11.15.08
Faster Sprites
I’ve spent the last few posts talking about the core blitting mechanism of GTE, but I have not given many details about how the sprite subsystem has evolved. I had previously proposed a change whereby any line with a sprite would be completely drawn with Shadowing disabled, the sprites drawn and then Shadowing turned on again and the line exposed via a PEI update.

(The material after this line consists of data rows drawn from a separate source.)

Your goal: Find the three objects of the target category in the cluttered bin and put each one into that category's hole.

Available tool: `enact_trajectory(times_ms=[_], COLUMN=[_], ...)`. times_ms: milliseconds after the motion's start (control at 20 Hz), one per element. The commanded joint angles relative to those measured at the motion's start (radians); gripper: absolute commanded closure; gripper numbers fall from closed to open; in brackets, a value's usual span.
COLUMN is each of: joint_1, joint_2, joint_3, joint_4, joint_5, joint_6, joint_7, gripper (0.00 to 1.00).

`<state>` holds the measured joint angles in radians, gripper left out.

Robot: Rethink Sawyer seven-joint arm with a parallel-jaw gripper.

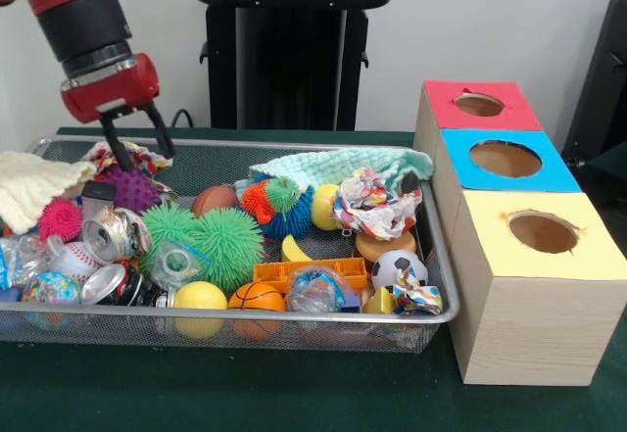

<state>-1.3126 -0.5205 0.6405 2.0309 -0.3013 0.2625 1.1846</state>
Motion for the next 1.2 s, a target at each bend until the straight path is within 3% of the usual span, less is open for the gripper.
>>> enact_trajectory(times_ms=[50, 500, 750, 1200], joint_1=[0.056, 0.154, 0.181, 0.218], joint_2=[0.089, 0.138, 0.177, 0.118], joint_3=[-0.003, -0.009, 0.006, 0.014], joint_4=[0.058, 0.005, -0.079, -0.100], joint_5=[-0.050, -0.021, -0.025, -0.032], joint_6=[-0.235, -0.444, -0.478, -0.618], joint_7=[0.222, 0.233, 0.199, 0.223], gripper=[0.00, 0.00, 0.00, 0.00])
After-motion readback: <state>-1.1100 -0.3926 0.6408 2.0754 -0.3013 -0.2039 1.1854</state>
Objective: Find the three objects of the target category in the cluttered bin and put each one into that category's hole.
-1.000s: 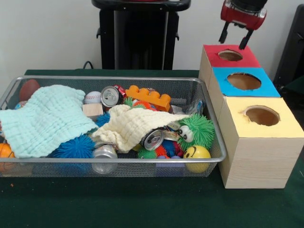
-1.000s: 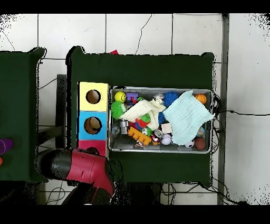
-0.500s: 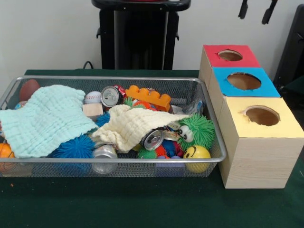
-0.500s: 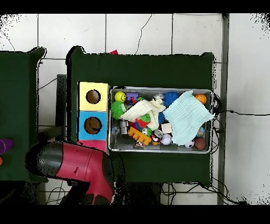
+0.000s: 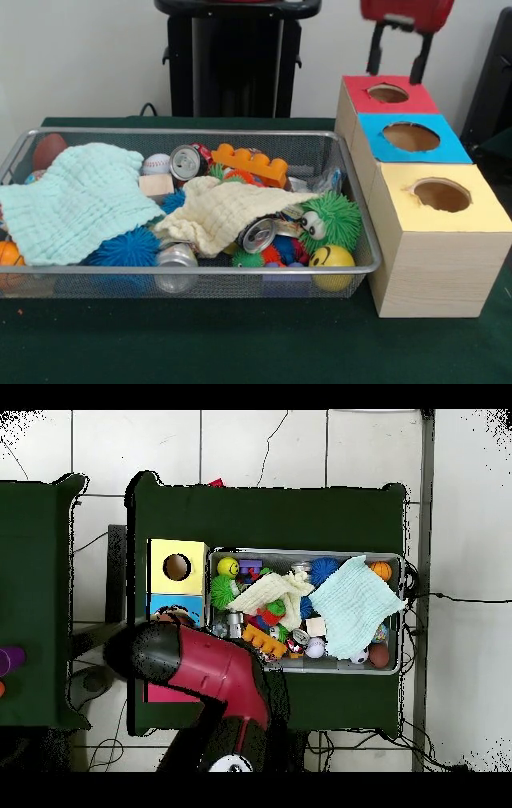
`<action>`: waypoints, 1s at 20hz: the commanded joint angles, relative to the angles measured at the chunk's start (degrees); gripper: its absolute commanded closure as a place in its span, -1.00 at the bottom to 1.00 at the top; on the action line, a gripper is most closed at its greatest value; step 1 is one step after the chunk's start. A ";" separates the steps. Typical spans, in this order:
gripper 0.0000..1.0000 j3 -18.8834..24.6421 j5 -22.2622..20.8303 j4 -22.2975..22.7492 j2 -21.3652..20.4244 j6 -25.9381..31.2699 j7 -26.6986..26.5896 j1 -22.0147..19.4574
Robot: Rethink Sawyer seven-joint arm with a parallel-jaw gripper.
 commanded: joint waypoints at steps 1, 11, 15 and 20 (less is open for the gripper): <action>-1.00 15.05 -3.60 4.06 7.43 -10.54 -6.02 -12.96; -1.00 23.50 -17.67 -0.34 10.56 -11.55 -11.53 -27.42; -1.00 26.56 -22.44 -2.57 11.98 -10.89 -11.26 -31.80; -1.00 28.34 -27.20 -3.43 11.91 -10.85 -8.69 -33.75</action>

The problem is that the worst-case performance happens in all cases. As long as there is a single sprite on a given line, we pay the penalty of having to move the data for that line twice. Now, to be fair, the overhead is very small since we are not trying to be clever. Breaking up the line and only drawing segments requires a round-trip through the blitting code — at least 50 cycles of overhead. But, just drawing each line blindly takes several hundred cycles, so there is the potential to speed things up as long as we do it quickly.
It turns out that there is a way to proceed very efficiently thanks to the TSB and TRB instructions.
Consider breaking the SHR screen up into a few vertical slices where each column corresponds to a bit in a byte. If a sprite is present in any of these columns, set the corresponding bit equal to 1. Otherwise set it to zero. If the screen is broken up into N columns, then there are a total of N(N+1)/2 possible bit patterns that describe a single sprite.
The blitter is required to scan the OAM during each update to check for any active sprites and, if some are present, to clip them to the screen and queue them up for drawing. We can use the information that is calculated for clipping the sprites to efficiently update the screen. In pseudocode:
for each sprite, clip the sprite to the screen let xlow, xhigh, ylow and yhigh be the clipped bounding box compute the bitmask from [xlow, xhigh] set tsb_table[ylow] |= bitmask set trb_table[yhigh+1] |= bitmask
We also keep a little bit of extra information to know how many scan lines are between each sprite. This is necessary to batch up the drawing of our lines.
Now, within the blitter, we simply maintain a bitmask and dispatch to an appropriate subroutine
stz mask ; mask starts at zero ldx first_y lda tsb_table,x ; set the bits for the columns with a sprite tsb mask lda trb_table,x ; clear the bits if a sprite just left trb mask stz tsb_table,x ; clear the table entries stz trb_table,x tax jmp (disp,x) ...
For K sprites, there are, at most, 2*K values in the table, so the above code is not executed very often at all. The tricky bit (ha!) is determining how many bits to use. More bits means a finer granularity, but that could lead to excessive segmentation.
I think I am going to try the method out with just four segments. This might seem too coarse, but this method is easily extensible, so it will be no trouble to make the segmentation more fine grained.